12.女子高生(おっさん)の書く小説
ある日、妹とケンに習って作ったホームページにコメントがついた。
【素晴らしい物語を拝見させて頂きました。続きが気になります。創作頑張ってください。HN『ロリコン』】
昔懐かしいカウンターつきの自作したHPに俺は執筆中の小説を投稿していた。コメントはそれを指しているのだろう。
だが、PCに慣れていないこともあって執筆には時間を要していて未だに1万文字も書けてはいなかった。脳内では完結済みなのに。

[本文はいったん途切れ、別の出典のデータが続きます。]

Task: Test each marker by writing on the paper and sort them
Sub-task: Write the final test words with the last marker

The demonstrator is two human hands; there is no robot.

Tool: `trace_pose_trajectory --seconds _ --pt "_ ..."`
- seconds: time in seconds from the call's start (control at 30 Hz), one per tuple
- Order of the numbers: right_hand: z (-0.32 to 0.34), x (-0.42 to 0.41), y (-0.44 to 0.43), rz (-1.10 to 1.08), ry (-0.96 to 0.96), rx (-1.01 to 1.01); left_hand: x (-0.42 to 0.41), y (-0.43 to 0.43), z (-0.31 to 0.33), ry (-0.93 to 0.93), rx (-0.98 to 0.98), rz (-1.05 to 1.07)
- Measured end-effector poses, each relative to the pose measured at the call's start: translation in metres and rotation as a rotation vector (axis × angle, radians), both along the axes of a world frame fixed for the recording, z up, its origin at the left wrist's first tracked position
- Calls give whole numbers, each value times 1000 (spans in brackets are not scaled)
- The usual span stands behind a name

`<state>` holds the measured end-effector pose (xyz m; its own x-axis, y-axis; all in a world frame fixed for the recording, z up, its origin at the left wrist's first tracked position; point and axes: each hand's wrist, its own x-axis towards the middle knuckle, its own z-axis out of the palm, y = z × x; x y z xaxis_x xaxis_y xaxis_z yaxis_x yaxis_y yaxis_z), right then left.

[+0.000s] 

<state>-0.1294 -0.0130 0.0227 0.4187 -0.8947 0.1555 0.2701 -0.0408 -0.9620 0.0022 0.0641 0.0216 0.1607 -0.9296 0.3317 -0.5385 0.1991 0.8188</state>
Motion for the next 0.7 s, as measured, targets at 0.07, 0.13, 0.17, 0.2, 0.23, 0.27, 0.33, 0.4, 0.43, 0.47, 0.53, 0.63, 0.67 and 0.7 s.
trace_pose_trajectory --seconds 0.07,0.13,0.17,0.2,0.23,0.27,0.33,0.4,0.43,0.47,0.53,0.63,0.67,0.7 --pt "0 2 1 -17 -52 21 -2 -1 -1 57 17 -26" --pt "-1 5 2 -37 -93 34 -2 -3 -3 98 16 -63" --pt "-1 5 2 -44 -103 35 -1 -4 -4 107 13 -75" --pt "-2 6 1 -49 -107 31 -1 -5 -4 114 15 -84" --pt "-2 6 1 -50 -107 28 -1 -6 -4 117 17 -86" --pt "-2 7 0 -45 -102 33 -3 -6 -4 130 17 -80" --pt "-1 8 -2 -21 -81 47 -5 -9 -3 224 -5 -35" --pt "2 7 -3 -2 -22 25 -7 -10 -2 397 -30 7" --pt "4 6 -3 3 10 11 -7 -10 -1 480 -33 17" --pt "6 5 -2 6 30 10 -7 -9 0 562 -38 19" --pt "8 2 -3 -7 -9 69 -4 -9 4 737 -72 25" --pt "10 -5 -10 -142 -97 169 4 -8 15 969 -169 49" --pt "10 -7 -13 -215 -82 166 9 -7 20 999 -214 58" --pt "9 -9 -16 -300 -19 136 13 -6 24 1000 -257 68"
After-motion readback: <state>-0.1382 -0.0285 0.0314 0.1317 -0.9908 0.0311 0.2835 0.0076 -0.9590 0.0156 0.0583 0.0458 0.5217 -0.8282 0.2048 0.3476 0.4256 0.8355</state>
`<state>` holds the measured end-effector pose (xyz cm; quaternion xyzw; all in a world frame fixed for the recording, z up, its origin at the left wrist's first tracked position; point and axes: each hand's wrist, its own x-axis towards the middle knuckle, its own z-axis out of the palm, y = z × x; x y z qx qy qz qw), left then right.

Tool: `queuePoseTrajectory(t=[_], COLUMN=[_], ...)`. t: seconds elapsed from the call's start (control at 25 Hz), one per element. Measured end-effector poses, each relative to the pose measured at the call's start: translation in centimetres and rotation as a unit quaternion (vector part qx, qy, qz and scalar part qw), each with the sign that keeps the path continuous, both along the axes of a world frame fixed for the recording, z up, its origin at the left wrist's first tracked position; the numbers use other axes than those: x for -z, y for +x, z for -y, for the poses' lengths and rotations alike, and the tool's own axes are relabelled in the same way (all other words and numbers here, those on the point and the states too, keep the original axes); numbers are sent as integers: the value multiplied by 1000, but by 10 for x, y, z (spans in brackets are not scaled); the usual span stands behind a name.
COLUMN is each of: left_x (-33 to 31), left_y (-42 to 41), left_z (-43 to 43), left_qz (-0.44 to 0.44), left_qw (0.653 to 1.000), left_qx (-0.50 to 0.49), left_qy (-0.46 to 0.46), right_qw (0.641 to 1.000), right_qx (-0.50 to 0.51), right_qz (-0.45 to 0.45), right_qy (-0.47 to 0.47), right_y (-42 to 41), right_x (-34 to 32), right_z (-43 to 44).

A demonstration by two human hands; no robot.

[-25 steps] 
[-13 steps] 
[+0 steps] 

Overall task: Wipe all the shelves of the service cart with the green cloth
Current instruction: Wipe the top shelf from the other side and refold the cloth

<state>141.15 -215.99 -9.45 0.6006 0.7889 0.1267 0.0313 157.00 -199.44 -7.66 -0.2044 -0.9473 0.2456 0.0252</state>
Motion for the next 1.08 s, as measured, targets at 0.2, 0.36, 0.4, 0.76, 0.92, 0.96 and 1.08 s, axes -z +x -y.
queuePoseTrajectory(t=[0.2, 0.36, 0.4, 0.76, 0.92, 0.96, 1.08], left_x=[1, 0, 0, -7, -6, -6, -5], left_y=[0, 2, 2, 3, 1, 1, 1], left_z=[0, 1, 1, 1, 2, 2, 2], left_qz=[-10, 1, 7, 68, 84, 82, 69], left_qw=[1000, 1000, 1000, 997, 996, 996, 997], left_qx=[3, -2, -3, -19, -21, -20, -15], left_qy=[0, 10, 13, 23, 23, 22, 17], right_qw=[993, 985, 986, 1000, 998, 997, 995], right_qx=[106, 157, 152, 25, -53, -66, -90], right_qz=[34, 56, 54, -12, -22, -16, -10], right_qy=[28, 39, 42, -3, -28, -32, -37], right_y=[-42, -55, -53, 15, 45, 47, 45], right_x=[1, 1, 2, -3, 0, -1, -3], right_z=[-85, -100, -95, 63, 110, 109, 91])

「なんか急にカウンターが増加してる……? 投稿したわけでもないのに……なんで?」
原因はすぐに判明した。
サイトリンクしていた妹のHPにより、このHPの主が妹のサイトに載っていた写真の姉【波澄アシュナ】のものだと告知されていたからだ。
「………本当に純粋に小説を読んでくれたのか……?」
美少女女子高生が書く小説、話題性でいうなら抜群の効果ではありそうだが……果たしてそれは本当に小説家たりえるのだろうか、と自問自答する。
だが、今までの俺とは違う。
利用できるものはなんでも利用する、と決めた。
悲しい哉、日本というお国柄は話題になったものが売れるという側面があることも事実。
「……………顔写真だけでも載せてみるか……本当に面白ければ読者は後からついてくるはずだ」
その日、カウンターは振りきれた。
嬉しさと切なさともどかしさと複雑さと心強さと10倍界王拳が同時に来たような感覚に陥ったけど、それでもやっぱり嬉しかった。